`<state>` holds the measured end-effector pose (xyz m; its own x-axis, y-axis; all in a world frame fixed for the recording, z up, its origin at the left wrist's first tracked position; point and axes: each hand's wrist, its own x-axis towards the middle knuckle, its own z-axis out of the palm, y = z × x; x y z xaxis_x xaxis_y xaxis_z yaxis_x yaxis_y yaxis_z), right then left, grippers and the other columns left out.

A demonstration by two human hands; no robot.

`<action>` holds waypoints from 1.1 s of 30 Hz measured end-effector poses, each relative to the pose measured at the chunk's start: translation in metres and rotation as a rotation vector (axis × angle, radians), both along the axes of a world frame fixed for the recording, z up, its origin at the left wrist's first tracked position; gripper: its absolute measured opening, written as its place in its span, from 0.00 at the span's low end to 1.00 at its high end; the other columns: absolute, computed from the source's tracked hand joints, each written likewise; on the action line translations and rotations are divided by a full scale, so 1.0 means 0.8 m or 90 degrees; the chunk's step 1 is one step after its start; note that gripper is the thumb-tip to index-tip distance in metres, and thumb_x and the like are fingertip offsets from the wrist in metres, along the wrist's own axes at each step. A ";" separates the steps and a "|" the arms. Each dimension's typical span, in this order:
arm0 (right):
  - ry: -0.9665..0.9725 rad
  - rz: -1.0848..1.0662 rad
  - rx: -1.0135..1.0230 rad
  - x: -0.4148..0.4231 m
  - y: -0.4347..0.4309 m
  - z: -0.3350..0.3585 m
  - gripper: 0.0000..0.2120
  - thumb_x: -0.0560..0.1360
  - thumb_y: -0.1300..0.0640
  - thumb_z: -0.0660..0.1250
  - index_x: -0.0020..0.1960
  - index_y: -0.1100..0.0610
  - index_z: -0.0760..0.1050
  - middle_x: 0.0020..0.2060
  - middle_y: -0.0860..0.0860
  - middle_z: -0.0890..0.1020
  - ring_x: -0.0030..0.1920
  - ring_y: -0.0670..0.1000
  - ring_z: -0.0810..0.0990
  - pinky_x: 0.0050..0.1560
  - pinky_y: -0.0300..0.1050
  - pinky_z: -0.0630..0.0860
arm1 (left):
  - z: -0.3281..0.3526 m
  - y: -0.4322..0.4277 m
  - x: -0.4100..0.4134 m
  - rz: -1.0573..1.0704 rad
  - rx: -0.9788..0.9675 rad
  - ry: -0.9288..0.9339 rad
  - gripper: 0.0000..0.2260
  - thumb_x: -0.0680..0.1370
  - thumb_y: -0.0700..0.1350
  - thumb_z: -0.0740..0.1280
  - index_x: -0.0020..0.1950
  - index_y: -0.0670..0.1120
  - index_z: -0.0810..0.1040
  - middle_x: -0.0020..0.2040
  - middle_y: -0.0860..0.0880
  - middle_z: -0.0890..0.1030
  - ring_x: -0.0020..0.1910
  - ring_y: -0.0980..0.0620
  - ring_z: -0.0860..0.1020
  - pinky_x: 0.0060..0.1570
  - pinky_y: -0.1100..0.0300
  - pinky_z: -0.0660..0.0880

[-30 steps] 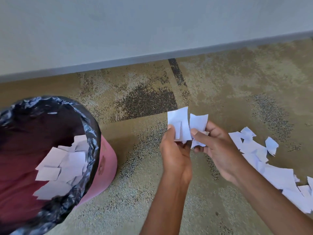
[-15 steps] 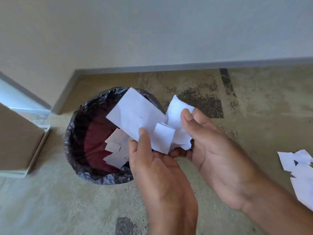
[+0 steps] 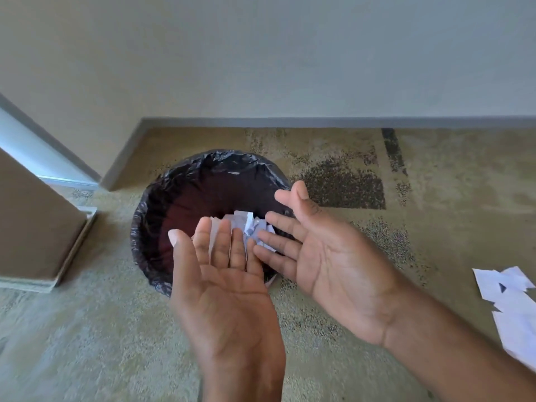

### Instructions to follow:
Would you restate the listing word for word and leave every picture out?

### Response for this exercise:
`<state>` holds the measured end-effector pose (xyz m; its own x-axis, y-axis; all in a world frame fixed for the recording, z up, its origin at the left wrist's first tracked position; point and axes: each hand's wrist, its own x-axis towards the middle knuckle, its own z-axis out of the palm, y = z × x; x y z xaxis_x xaxis_y xaxis_z yaxis_x yaxis_y yaxis_z), right then left, grippers and the other columns left out.

A demonstration by two human hands; no robot.

`<action>` holds waypoints from 1.1 s of 30 Hz measured end-effector poses, each relative to the pose measured at the chunk's start: translation in metres and rotation as a rotation vector (axis × angle, radians), both along the axes of a world frame fixed for the recording, z up, its origin at the left wrist's first tracked position; gripper: its absolute measured opening, written as its place in its span, from 0.00 at the span's low end to 1.00 at its high end; the other columns: absolute, computed from the source's tracked hand joints, each written likewise; on the action line translations and rotations are divided by a full scale, so 1.0 means 0.8 m or 90 degrees; the chunk's step 1 is one step after its start; note that gripper is the thumb-tip to index-tip distance in metres, and thumb_x and the like are fingertip offsets from the wrist in metres, along the wrist's own axes at each step. A ";" separates the steps and a "|" the arms. Each dimension's typical span, in this order:
arm0 (right):
  - ry: -0.9665..0.9725 rad
  - rz: -1.0848..1.0662 rad
  - rx: -1.0135..1.0230 rad
  - x: -0.4148..0.4231 m
  - y: -0.4347..0.4309 m
  - z: -0.3350..0.3585 m
  - gripper: 0.0000..0.2120
  - thumb_x: -0.0560..0.1360
  - thumb_y: -0.1300..0.0640
  - thumb_z: -0.0660..0.1250
  - index_x: -0.0020..0.1960
  - index_y: -0.1100..0.0610
  - index_z: -0.0760..0.1050
  - middle_x: 0.0020..0.2060
  - middle_y: -0.0860..0.0860
  - middle_z: -0.0890..0.1020
  - ring_x: -0.0030..0.1920
  - ring_y: -0.0670..0.1000
  - ring_z: -0.0810..0.0990
  - pinky_x: 0.0050..0.1560
  - pinky_y: -0.0300..0.1050
  - pinky_z: -0.0630..0.0860
arm1 (left):
  - z: -0.3281..0.3526 m
  - y: -0.4322..0.4277 m
  - x: -0.4100..0.4134 m
  - rz: -1.0573..1.0704 rad
  - rx: -0.9788..0.9675 rad
  - ry: -0.9288..0.9339 rad
  - gripper: 0.0000..0.2260
  - thumb_x: -0.0680..0.1370
  - thumb_y: -0.0700..0.1350
  - thumb_z: -0.0740..0.1280
  - index_x: -0.0020..0.1950
  - index_y: -0.0670..0.1120
  - index_z: -0.0810..0.1040
  - middle_x: -0.0020..0.2040
  - middle_y: -0.0860..0.0880
  - middle_z: -0.0890..0.1030
  - ring_x: -0.0020..0.1910
  - ring_y: -0.0980..0.0620
  - ring_z: -0.0860..0.1020
  - pinky_x: 0.0060..0.1570
  - pinky_y: -0.1100..0.0300
  - pinky_z: -0.0660..0.0880

[-30 steps] 
[-15 steps] 
[+0 steps] 

The answer to this exercise has been fully stated.